Number 14 on my 35 before 35 list was to go back to Austria and finally try Marillenknödel! That’s right… despite having lived in Austria for almost a year, I had never tried one of their most typical dishes (although to be fair I lived there from September til June, so not exactly during Marillenknödel season!). Obviously this situation couldn’t continue, so I added Marillenknödel eating to my 35 before 35 list and finally managed to make up for my failure pretty much exactly 8 years after I originally left Austria!
Marille is Austrian for apricot (Austrians speak German, but their own variety of German which has some different words. In normal German, apricot would be die Aprikose), and Knödel means dumpling… in this case a potato dumpling. To make this sweet dish, you remove the core of an apricot, replace it with a sugar lump then form a dumpling from potato dough (or sometimes a dough made with Topfen… the Austrian/Bavarian word for Quark) and place the apricot inside said dumpling. The whole thing is then steamed, rolled in browned breadcrumbs and served with a dusting of icing sugar.Very sweet and incredibly delicious!
YES YES YESSSS!!!!! That was worth waiting for 🙂 Welcome back!
LOL! I thought you might like this one 😉 It would have been up sooner but our Internet was being maddeningly slow for some reason.
I loved it… but now, of course, I want Marillenknödel… it’s all I’ll be able to think about… DAMN YOU!
You asked for it. Selber Schuld, no sympathy 😉
I know I did… my only consolation is that I’ll soon be in Germany, gorging myself on all sorts of Schmankerl 🙂 AND posting them by the bucketload.

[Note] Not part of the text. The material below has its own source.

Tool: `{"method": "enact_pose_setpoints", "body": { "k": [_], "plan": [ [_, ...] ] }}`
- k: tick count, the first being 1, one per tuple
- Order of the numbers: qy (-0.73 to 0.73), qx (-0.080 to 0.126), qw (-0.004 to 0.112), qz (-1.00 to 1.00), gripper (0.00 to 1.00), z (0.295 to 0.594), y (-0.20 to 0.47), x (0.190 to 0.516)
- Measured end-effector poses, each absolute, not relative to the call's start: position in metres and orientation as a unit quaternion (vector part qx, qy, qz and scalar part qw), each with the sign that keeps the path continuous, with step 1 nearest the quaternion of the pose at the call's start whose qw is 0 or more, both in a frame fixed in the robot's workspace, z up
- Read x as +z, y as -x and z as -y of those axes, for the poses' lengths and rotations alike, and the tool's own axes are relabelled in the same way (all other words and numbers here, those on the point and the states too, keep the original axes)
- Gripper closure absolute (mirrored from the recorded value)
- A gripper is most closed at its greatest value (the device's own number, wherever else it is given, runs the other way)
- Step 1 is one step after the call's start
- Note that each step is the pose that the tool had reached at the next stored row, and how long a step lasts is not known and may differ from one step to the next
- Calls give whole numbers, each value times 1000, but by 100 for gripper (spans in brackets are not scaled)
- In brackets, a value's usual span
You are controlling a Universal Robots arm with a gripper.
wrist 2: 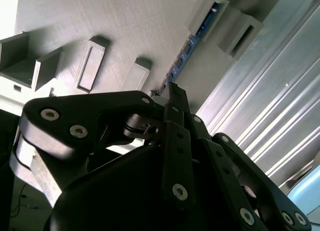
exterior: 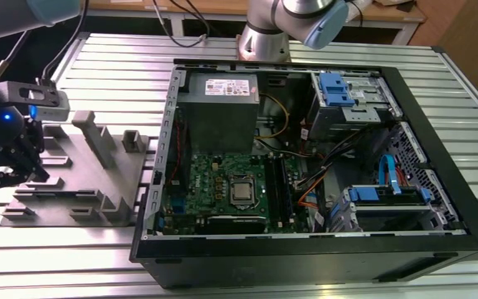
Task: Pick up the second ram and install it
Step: 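Pick up the second ram and move it above second insertion slot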
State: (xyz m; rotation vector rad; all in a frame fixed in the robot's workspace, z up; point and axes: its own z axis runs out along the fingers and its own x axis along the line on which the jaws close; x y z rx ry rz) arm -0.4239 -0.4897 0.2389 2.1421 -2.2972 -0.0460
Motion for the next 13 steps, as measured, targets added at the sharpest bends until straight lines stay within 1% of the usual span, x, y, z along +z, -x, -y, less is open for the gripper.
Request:
{"method": "enact_pose_setpoints", "body": {
  "k": [13],
  "plan": [
    [-682,-15,0,731,93,490,427,228]
  ]
}}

BTW, wrote a new language post:
http://ladyofthecakes.wordpress.com/2014/06/26/language-learning-youve-got-to-live-it/
Dear go! These look amazing!!! So soft and delicate…

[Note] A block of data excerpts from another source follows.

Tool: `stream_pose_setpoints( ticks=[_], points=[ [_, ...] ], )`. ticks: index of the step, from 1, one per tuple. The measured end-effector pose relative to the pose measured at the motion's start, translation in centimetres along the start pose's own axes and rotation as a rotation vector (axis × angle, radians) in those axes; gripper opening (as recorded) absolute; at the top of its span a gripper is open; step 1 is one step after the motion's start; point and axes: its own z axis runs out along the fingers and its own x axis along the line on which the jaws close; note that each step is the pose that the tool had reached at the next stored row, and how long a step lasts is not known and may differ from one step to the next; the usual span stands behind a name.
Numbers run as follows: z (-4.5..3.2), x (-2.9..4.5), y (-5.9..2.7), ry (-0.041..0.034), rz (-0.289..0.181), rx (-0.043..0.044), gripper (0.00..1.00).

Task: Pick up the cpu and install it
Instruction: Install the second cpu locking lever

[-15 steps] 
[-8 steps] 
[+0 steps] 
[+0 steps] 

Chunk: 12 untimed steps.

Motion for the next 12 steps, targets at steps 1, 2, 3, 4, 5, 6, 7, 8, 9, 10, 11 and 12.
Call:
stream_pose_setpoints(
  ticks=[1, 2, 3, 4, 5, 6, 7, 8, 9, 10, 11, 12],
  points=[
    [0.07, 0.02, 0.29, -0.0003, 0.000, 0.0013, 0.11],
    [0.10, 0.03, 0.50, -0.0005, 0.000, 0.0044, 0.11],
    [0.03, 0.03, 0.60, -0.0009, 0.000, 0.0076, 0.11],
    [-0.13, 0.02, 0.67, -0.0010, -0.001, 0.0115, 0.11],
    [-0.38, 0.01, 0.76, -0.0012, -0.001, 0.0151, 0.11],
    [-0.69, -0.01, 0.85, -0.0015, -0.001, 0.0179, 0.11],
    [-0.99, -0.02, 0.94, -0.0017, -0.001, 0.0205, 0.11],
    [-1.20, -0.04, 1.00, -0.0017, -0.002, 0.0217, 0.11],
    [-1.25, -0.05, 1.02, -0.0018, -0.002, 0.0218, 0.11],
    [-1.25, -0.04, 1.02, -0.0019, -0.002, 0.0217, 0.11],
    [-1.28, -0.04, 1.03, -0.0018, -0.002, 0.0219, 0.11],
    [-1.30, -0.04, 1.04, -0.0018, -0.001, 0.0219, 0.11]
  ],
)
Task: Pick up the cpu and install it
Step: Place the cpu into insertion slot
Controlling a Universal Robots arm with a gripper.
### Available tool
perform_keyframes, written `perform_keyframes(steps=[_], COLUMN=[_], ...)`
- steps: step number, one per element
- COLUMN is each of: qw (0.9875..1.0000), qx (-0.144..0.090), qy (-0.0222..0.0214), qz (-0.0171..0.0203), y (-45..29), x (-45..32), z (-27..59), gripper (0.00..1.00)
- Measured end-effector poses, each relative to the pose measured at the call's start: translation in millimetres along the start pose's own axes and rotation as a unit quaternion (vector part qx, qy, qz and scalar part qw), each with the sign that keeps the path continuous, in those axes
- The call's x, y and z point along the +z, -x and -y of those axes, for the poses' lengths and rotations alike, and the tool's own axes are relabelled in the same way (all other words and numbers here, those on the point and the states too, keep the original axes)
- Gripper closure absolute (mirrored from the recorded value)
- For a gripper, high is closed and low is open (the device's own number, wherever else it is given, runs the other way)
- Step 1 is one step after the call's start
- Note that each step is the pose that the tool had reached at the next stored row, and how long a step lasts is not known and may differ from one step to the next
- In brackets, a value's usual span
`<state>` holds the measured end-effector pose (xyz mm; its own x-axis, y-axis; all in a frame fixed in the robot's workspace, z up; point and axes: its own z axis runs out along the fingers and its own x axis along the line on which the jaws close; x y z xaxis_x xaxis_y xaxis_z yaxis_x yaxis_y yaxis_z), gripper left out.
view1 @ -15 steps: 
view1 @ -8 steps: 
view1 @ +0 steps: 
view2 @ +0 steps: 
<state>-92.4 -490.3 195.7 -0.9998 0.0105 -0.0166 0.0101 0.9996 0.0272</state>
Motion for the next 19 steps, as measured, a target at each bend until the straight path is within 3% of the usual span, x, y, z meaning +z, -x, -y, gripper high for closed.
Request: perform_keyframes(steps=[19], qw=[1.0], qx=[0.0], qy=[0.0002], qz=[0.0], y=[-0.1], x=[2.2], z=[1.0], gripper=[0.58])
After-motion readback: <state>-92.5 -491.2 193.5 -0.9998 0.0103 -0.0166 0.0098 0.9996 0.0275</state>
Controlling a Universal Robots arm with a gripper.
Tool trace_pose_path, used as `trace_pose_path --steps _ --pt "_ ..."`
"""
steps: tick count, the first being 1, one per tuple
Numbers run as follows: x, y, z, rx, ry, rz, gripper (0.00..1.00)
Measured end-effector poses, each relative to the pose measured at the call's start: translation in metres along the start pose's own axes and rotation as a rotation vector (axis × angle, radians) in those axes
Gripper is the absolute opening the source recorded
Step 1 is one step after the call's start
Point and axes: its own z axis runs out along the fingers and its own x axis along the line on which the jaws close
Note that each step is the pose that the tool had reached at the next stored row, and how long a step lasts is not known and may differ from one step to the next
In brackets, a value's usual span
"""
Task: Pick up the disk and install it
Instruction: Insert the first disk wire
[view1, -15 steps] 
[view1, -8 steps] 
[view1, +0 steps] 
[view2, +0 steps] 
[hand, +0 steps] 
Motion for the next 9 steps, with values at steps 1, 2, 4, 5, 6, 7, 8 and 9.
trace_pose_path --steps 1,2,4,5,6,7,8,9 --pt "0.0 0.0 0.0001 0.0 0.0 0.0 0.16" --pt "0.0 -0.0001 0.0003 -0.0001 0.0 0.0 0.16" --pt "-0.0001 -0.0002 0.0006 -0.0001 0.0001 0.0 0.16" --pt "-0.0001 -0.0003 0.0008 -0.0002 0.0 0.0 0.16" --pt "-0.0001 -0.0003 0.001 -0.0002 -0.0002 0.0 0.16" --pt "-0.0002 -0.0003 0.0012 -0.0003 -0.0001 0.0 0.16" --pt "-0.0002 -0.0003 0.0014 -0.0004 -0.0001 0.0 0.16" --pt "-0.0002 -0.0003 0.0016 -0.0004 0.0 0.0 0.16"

Mmm, goddamn it that looks good 🙂
It was really good!
You had me at stuff things full of sugar!
Haha, yes stuffing with sugar is always good!

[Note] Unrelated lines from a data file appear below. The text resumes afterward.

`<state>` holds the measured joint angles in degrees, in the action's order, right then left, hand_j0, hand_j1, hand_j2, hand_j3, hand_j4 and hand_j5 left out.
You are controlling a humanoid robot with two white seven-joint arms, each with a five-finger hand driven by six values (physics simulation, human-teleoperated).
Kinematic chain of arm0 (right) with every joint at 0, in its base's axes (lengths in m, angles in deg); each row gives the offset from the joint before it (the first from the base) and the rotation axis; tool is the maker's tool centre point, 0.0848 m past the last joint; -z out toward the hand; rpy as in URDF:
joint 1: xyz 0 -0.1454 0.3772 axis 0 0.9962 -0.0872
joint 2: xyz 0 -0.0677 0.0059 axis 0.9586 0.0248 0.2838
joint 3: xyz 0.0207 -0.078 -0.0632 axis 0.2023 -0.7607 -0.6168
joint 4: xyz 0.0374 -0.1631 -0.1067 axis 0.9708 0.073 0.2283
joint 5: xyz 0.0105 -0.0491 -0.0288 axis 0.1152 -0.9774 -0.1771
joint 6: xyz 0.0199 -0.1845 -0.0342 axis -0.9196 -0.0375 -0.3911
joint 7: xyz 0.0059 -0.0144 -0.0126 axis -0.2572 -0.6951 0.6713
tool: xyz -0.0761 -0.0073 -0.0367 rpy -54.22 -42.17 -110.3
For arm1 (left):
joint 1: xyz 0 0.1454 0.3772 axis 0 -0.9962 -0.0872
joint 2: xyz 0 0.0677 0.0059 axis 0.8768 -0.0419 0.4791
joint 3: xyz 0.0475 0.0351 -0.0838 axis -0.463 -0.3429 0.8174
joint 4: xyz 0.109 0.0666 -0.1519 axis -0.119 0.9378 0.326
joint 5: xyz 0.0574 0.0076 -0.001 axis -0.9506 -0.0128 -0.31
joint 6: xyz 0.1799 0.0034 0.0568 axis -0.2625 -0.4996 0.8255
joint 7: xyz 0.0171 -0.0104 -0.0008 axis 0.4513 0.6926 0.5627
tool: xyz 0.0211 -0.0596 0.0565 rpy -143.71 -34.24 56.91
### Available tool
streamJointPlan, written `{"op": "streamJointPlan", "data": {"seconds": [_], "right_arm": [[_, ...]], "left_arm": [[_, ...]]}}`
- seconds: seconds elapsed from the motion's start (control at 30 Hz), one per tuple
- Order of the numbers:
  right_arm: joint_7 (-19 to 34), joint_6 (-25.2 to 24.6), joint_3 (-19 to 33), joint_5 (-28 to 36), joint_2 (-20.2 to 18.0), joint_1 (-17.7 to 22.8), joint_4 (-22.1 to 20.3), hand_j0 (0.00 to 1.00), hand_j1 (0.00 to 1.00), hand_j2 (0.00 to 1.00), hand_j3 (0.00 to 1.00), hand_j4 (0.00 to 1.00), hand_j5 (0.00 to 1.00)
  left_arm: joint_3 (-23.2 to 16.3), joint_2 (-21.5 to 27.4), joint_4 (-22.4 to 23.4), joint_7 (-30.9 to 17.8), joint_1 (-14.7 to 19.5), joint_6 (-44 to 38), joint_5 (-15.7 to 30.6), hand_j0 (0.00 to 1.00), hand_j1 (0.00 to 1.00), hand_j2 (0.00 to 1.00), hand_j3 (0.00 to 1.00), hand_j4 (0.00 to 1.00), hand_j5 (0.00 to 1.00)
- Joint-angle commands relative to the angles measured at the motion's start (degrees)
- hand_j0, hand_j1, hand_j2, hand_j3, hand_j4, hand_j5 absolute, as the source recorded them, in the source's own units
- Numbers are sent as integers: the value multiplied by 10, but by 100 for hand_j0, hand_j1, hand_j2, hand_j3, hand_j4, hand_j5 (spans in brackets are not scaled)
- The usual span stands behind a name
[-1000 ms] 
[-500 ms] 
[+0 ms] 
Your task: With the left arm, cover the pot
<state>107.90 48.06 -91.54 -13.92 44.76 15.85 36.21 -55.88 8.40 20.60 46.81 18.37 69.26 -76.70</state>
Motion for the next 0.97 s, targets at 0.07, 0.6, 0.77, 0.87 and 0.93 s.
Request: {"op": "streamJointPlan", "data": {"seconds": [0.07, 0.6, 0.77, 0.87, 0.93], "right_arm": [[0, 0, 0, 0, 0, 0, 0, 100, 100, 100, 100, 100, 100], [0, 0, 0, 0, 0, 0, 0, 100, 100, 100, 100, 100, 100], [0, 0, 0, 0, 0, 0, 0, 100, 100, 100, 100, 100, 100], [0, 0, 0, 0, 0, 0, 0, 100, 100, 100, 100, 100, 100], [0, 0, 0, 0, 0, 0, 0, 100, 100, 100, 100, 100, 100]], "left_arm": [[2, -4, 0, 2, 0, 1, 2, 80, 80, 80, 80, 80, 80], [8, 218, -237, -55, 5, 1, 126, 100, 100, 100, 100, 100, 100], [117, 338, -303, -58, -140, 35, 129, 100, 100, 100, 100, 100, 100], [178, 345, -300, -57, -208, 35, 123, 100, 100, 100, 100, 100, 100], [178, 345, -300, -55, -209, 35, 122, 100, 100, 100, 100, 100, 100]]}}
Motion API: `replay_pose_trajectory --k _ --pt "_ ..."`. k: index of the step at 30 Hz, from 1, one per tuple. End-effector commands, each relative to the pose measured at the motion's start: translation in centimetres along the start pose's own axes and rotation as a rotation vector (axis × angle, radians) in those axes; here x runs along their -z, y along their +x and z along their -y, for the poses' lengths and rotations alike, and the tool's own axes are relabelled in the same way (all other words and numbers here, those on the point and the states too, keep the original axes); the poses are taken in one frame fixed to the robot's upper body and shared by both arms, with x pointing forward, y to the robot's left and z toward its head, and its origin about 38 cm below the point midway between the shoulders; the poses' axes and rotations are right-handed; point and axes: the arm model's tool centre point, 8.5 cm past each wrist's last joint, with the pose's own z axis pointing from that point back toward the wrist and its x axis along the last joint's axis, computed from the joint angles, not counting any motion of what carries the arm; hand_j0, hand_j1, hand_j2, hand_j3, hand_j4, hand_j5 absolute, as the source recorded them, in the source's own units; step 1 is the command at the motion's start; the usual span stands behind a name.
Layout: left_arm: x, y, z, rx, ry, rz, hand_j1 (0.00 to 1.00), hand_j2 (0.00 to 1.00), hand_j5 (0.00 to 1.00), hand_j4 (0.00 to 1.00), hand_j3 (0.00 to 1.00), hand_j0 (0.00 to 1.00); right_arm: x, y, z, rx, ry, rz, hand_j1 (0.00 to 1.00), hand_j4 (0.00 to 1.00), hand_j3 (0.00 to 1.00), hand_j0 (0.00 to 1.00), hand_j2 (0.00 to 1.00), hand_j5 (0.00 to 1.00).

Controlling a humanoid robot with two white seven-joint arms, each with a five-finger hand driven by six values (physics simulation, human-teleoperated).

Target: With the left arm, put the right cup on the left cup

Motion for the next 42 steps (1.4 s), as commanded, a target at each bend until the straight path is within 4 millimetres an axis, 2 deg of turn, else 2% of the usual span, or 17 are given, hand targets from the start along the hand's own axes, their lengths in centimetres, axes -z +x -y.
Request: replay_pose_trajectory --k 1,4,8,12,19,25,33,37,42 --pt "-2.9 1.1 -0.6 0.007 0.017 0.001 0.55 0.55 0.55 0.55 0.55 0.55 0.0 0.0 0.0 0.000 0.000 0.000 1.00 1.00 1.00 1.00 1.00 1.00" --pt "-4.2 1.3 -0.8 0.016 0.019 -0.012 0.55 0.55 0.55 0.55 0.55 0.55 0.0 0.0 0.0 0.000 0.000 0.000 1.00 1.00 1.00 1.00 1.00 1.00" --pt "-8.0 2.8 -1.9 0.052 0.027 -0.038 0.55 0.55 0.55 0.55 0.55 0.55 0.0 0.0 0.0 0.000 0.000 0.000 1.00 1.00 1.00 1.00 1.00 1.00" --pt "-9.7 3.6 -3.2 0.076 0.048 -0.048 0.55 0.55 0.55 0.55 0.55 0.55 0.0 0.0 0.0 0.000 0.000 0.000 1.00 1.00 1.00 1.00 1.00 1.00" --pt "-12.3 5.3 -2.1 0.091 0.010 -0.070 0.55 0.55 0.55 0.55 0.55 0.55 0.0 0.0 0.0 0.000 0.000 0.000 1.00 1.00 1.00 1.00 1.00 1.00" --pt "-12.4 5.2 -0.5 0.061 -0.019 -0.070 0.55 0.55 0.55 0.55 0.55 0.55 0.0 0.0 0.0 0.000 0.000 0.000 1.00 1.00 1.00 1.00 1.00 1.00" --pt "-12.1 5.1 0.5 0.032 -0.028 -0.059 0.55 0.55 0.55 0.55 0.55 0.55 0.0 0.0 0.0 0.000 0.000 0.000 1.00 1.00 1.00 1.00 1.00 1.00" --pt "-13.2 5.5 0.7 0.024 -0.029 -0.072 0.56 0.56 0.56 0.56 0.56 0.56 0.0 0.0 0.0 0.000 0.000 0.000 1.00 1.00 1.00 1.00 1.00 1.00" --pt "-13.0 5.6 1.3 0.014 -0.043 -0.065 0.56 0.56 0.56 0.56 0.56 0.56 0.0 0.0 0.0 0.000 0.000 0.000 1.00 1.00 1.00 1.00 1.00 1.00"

I never had those but I should totally try to make a vegan version of them. When I was a kid I always read books by an Austrian writer and I love all the Austrian words (Beisl, Heuriger, Palatschinke…), they sound so cute.
Those sound and look fantastic! I’d never heard of them before you mentioned them… But I do fondly remember some of the wonderful desserts I ate in Vienna, including the warm apple strudel with vanilla sauce.
Oh yes, Strudel is also good. Yum yum!